* [Exercise description]
Below are records; please write out exactly the lines from the first line through the line containing "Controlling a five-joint", with no pictures.

[Dataset excerpts]
=-=-=

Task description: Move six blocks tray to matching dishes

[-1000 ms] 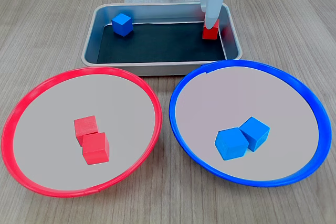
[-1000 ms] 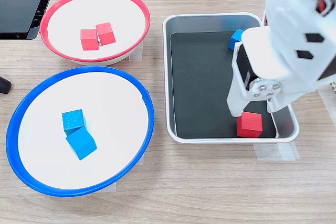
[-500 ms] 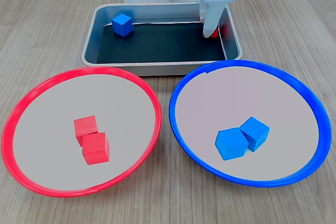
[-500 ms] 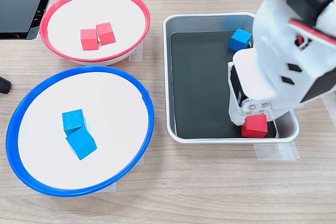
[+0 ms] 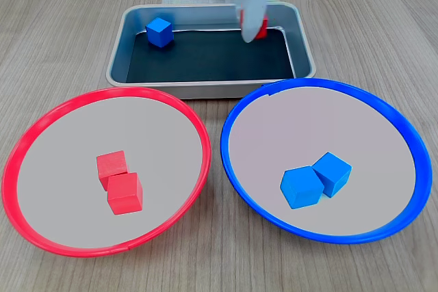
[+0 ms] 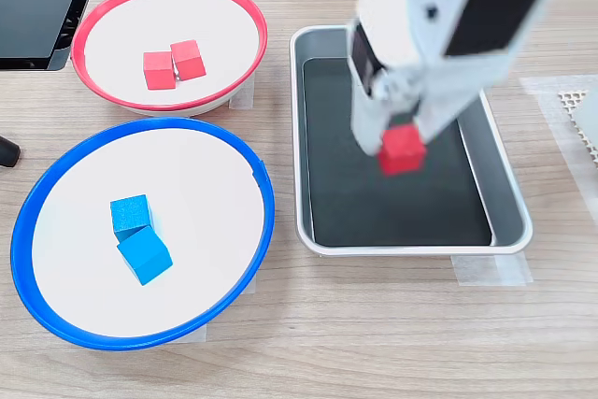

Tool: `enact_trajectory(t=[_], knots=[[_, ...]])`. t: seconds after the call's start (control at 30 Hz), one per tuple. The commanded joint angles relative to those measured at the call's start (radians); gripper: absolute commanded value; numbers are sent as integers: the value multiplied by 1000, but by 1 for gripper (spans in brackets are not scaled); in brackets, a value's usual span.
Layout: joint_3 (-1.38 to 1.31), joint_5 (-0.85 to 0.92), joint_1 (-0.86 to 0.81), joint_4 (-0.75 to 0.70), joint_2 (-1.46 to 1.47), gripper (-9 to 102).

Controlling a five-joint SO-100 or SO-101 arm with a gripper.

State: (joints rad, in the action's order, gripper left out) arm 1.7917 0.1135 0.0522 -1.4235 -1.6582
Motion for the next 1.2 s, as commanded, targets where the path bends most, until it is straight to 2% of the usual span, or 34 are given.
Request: enact_trajectory(t=[0.0,0.07,0.2,0.33,0.5,0.7,0.77,0.87,1.03,1.17], knots=[[-236,176,-186,55,12,0],[-331,242,-262,133,66,3],[-445,310,-379,341,170,18],[-474,321,-394,380,184,21],[-388,500,-360,279,98,0],[-123,994,-333,28,-72,0],[-20,1129,-341,8,-121,0],[86,1215,-354,2,-170,1],[161,1238,-446,-3,-184,17],[166,1396,-554,-20,-166,18]])
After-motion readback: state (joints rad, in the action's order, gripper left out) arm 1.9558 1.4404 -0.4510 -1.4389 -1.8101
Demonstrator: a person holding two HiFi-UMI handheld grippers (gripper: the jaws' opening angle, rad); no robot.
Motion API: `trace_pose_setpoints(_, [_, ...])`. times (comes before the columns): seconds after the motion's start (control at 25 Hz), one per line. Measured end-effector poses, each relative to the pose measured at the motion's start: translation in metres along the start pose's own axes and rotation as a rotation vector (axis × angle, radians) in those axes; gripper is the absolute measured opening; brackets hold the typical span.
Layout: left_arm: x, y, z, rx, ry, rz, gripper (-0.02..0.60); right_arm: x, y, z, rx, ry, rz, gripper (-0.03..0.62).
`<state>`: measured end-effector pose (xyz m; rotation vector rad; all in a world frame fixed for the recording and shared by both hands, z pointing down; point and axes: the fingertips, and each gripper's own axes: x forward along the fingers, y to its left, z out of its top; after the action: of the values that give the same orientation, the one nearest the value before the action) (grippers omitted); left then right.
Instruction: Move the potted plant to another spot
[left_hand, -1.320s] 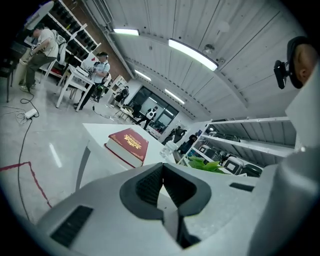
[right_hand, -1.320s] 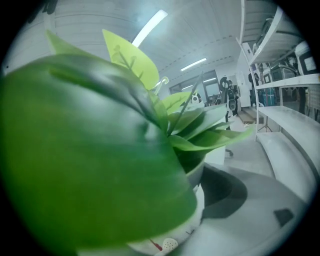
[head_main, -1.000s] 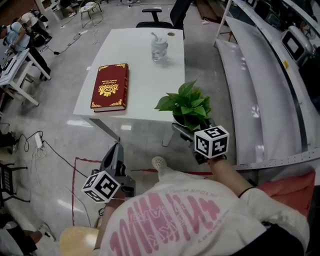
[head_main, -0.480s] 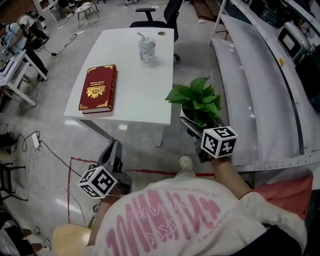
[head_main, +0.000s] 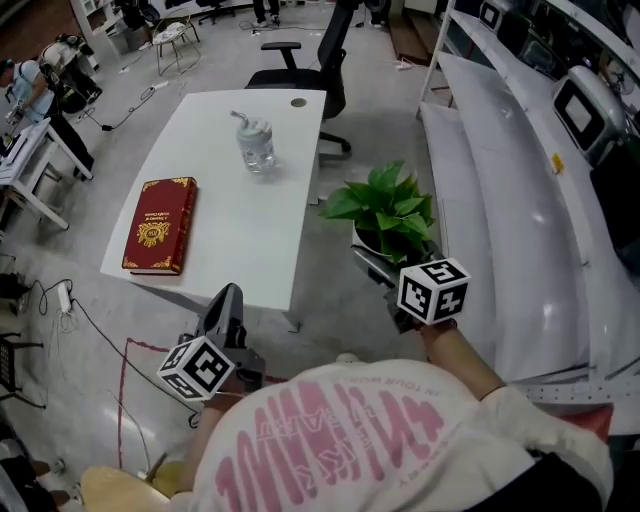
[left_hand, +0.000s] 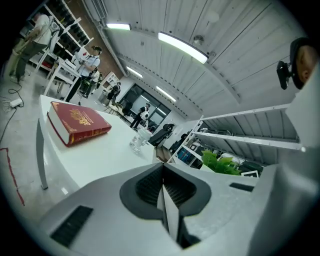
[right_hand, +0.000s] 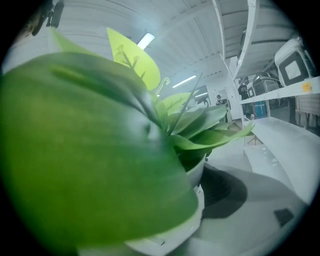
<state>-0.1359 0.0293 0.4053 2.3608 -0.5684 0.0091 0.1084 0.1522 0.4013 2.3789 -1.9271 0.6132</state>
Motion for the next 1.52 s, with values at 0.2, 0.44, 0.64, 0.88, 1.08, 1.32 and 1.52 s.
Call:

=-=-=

* [Answer box]
Task description: Move six blocks tray to matching dishes

[-1000 ms] 
[-1000 ms] 
[-500 ms] 
[-500 ms] 
[+0 ms] 
[+0 ms] 

Tool: `enact_trajectory(t=[_], knots=[[_, ...]])`. t: seconds after the call's start (control at 30 Hz), one per tuple. The commanded joint angles relative to those measured at the call's start (radians); gripper: absolute commanded value; numbers are sent as integers: the value multiplied by 1000, but by 1 for gripper (spans in brackets are not scaled); in brackets, a value's usual span.
Layout: joint_3 (-1.38 to 1.31), joint_5 (-0.85 to 0.92), joint_1 (-0.86 to 0.81), joint_4 (-0.75 to 0.70), joint_2 (-1.46 to 1.47), gripper (-9 to 102).

Controlling a five-joint SO-100 or SO-101 arm with a gripper.

Further output is not needed for this exercise.